SUPPLIED DATA
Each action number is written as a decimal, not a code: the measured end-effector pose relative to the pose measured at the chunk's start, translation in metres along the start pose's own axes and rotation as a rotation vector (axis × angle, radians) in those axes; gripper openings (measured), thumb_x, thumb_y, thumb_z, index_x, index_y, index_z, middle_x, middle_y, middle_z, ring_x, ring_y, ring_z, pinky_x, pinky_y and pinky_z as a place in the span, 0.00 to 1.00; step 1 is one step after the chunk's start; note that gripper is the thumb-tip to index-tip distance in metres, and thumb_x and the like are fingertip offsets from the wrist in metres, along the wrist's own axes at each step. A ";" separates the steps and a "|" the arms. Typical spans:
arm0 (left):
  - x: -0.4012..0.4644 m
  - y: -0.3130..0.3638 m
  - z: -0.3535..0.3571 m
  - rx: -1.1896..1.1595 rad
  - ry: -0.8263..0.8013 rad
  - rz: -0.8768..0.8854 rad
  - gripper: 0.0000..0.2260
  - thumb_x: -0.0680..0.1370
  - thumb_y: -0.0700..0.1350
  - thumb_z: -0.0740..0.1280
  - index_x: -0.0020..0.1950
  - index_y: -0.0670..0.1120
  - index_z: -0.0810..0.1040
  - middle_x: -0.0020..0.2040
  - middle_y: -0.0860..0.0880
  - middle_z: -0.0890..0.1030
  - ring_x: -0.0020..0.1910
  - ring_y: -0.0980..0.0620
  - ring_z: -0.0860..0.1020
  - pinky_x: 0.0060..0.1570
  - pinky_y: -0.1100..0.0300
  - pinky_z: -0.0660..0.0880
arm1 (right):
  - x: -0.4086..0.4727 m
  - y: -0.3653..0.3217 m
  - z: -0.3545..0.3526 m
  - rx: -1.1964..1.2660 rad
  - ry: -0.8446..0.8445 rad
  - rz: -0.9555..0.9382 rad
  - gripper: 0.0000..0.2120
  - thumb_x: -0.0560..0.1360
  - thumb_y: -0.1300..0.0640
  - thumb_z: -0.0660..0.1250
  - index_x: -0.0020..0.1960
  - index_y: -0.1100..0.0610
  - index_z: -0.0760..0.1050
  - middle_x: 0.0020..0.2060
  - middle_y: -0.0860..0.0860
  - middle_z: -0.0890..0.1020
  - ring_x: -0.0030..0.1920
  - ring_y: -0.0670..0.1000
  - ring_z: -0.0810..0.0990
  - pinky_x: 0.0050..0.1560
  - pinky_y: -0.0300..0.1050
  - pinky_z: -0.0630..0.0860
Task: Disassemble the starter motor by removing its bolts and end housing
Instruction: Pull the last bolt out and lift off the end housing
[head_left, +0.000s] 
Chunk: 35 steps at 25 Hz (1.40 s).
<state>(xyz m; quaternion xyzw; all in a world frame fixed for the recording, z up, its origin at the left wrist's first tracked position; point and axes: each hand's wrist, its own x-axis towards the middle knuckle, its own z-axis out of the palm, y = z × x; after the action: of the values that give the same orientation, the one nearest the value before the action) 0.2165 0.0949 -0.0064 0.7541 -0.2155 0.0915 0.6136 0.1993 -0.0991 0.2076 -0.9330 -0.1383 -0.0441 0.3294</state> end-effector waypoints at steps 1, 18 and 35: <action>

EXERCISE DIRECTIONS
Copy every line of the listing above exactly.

ANSWER FOR THE TASK
Each action number is written as a decimal, not a code: the measured end-effector pose relative to the pose measured at the chunk's start, translation in metres along the start pose's own axes and rotation as a rotation vector (axis × angle, radians) in those axes; gripper openings (measured), thumb_x, thumb_y, thumb_z, index_x, index_y, index_z, middle_x, middle_y, middle_z, ring_x, ring_y, ring_z, pinky_x, pinky_y and pinky_z as a place in the span, 0.00 to 1.00; step 1 is one step after the chunk's start; note that gripper is the thumb-tip to index-tip distance in metres, and thumb_x and the like are fingertip offsets from the wrist in metres, along the wrist's own axes at each step. A ";" separates the steps and a "|" the arms. Typical spans:
arm0 (left):
  - x: -0.4012..0.4644 m
  - y: -0.3130..0.3638 m
  - z: -0.3535..0.3571 m
  - rx: -1.1896..1.1595 rad
  - ry: -0.8263..0.8013 rad
  - rz: -0.8768..0.8854 rad
  - gripper: 0.0000..0.2260
  - thumb_x: -0.0680..0.1370
  - thumb_y: -0.0700..0.1350
  - thumb_z: -0.0740..0.1280
  - index_x: -0.0020..0.1950
  - index_y: -0.0670..0.1120
  - index_z: -0.0810..0.1040
  - middle_x: -0.0020..0.2040
  - middle_y: -0.0860..0.0880
  - middle_z: -0.0890..0.1030
  - ring_x: -0.0020..0.1910
  - ring_y: -0.0980..0.0620
  - ring_z: -0.0860..0.1020
  - pinky_x: 0.0060..0.1570
  - pinky_y: -0.1100..0.0300
  - pinky_z: -0.0660..0.0880
arm1 (right):
  - x: -0.4086..0.4727 m
  - y: -0.3653..0.3217 m
  - z: -0.3545..0.3526 m
  - rx: -1.1964..1.2660 rad
  - ry: -0.8446..0.8445 rad
  - rz: -0.9555..0.9382 rad
  - gripper: 0.0000..0.2120
  - thumb_x: -0.0560..0.1360
  - thumb_y: -0.1300..0.0640
  - thumb_z: -0.0660..0.1250
  - index_x: -0.0020..0.1960
  - index_y: -0.1100..0.0610
  - index_z: -0.0760..0.1050
  - middle_x: 0.0020..0.2060
  - middle_y: -0.0860..0.0860
  - middle_z: -0.0890..0.1020
  - ring_x: -0.0030..0.1920
  - ring_y: -0.0670..0.1000
  - ring_z: -0.0810..0.0990
  - pinky_x: 0.0050..0.1560
  - pinky_y: -0.0300..0.1050
  - pinky_z: -0.0630..0.0860
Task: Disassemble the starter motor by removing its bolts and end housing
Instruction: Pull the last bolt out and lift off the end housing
[head_left, +0.000s] 
Chunk: 35 steps at 25 Hz (1.40 s).
<state>(xyz m; quaternion xyzw; all in a world frame fixed for the recording, z up, its origin at the left wrist's first tracked position; point and axes: each hand's wrist, its own x-axis towards the middle knuckle, its own z-axis out of the palm, y = z × x; after the action: of the values that give the same orientation, the one nearest the value before the action) 0.2165 0.0949 -0.0064 0.7541 -0.2155 0.0915 0.6136 0.1993 -0.0991 0.2076 -0.9330 -0.1383 -0.0441 0.3294</state> end-effector waypoints at steps 1, 18 and 35: <action>

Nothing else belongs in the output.